Eric Swabb served in Iraq as a Marine infantry officer from September 2004 to March 2005 and is a current member of Vets for Freedom. He led a platoon in Alpha Company, 2nd Light Armored Reconnaissance Battalion, and participated in combat operations in the Fallujah area, including Operation Al Fajr. After the battle for Fallujah in November 2004, he was in charge of a U.S.-Iraqi combat outpost in a town near the city. Swabb planned and executed counterinsurgency operations in partnership with the Iraqi Army that engaged local tribes and dismantled three insurgent cells. He was awarded the Navy and Marine Corps Commendation Medal for Valor and Combat Action Ribbon for his service in Iraq. After ending active duty in 2006, Swabb enrolled at Harvard Law School, where he is now a third-year J.D. candidate. Since returning from Iraq, he has published articles and op-eds on the war in the Wall Street Journal, Boston Globe, Christian Science Monitor, Baltimore Sun, and Marine Corps Gazette. He has also made television and radio appearances regarding the Iraq War on BBC World News, BBC Radio, National Public Radio, New England Cable News, and local radio stations. Swabb holds a B.A. in political science from Columbia University.

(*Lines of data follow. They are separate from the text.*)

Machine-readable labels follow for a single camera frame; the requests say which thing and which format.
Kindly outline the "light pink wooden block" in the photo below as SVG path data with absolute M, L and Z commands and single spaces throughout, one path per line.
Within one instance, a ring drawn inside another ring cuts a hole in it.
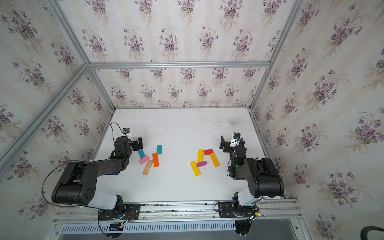
M 145 155 L 143 158 L 139 160 L 140 165 L 145 164 L 149 159 L 150 157 L 148 155 Z

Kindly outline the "orange wooden block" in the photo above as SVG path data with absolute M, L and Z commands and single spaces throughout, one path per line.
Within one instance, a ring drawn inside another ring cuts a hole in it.
M 154 153 L 153 154 L 153 164 L 154 164 L 154 167 L 157 168 L 160 166 L 159 164 L 159 158 L 158 158 L 158 154 L 157 153 Z

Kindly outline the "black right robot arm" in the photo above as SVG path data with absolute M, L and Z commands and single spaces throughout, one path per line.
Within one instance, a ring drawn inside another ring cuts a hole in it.
M 247 148 L 240 133 L 230 141 L 221 137 L 220 149 L 228 153 L 227 176 L 235 181 L 246 181 L 247 187 L 236 192 L 229 202 L 217 202 L 220 218 L 250 218 L 259 215 L 257 203 L 284 195 L 284 183 L 273 161 L 269 158 L 247 158 Z

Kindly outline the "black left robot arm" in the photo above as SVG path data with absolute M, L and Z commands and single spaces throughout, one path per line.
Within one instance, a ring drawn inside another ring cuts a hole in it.
M 132 152 L 143 149 L 142 137 L 136 141 L 126 136 L 114 141 L 114 150 L 108 159 L 83 162 L 70 161 L 56 184 L 49 202 L 54 206 L 84 206 L 124 215 L 127 208 L 122 196 L 97 189 L 98 177 L 115 176 L 126 169 Z

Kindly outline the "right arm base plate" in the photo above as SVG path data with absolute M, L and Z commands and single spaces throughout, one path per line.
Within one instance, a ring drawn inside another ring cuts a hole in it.
M 219 214 L 221 219 L 253 218 L 259 215 L 258 206 L 243 207 L 233 202 L 217 202 L 215 203 L 214 210 Z

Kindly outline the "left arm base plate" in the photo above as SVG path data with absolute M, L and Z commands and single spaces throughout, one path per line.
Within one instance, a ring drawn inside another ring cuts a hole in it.
M 141 204 L 124 204 L 123 210 L 99 210 L 98 221 L 135 221 L 138 220 Z

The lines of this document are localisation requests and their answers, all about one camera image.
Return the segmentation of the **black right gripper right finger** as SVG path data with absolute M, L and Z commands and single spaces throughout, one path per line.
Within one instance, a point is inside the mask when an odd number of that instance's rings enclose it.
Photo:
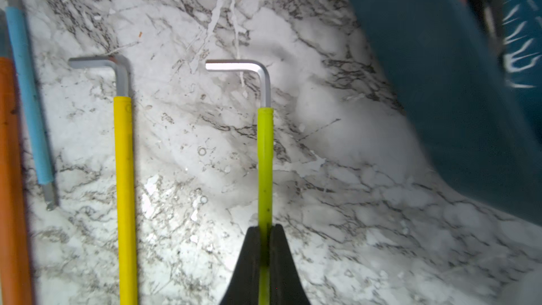
M 284 228 L 279 224 L 270 232 L 270 304 L 311 304 L 301 284 Z

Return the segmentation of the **lime green handled hex key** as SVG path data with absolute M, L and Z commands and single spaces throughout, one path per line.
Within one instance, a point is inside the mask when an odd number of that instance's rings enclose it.
M 273 108 L 270 75 L 253 60 L 207 60 L 209 71 L 254 72 L 261 80 L 261 107 L 258 109 L 258 228 L 261 232 L 261 266 L 258 304 L 270 303 L 270 232 L 272 229 Z

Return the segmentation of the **yellow handled hex key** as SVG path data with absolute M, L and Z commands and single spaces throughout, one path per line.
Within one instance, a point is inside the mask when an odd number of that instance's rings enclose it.
M 128 68 L 112 56 L 69 59 L 74 69 L 109 67 L 114 71 L 114 147 L 117 181 L 119 295 L 121 304 L 138 303 L 134 128 Z

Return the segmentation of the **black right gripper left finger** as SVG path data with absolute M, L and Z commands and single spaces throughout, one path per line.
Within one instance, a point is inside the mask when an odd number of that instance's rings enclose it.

Danielle Pletka is the vice president for foreign and defense policy studies at AEI. Her research areas include the Middle East, South Asia, terrorism, and weapons proliferation. Before coming to AEI, Ms. Pletka served for ten years as a senior professional staff member for the Near East and South Asia on the U.S. Senate Committee on Foreign Relations. Since joining AEI, Ms. Pletka has developed a conference series on rebuilding post-Saddam Iraq, directed a project on democracy in the Arab world, and designed a project to track global business in Iran. She was a member of the congressionally mandated U.S. Institute of Peace Task Force on the United Nations, which released its final report in 2005. She recently coedited Dissent and Reform in the Arab World: Empowering Democrats (AEI Press, 2008) and coauthored Iranian Influence in the Levant, Iraq, and Afghanistan (AEI, 2008).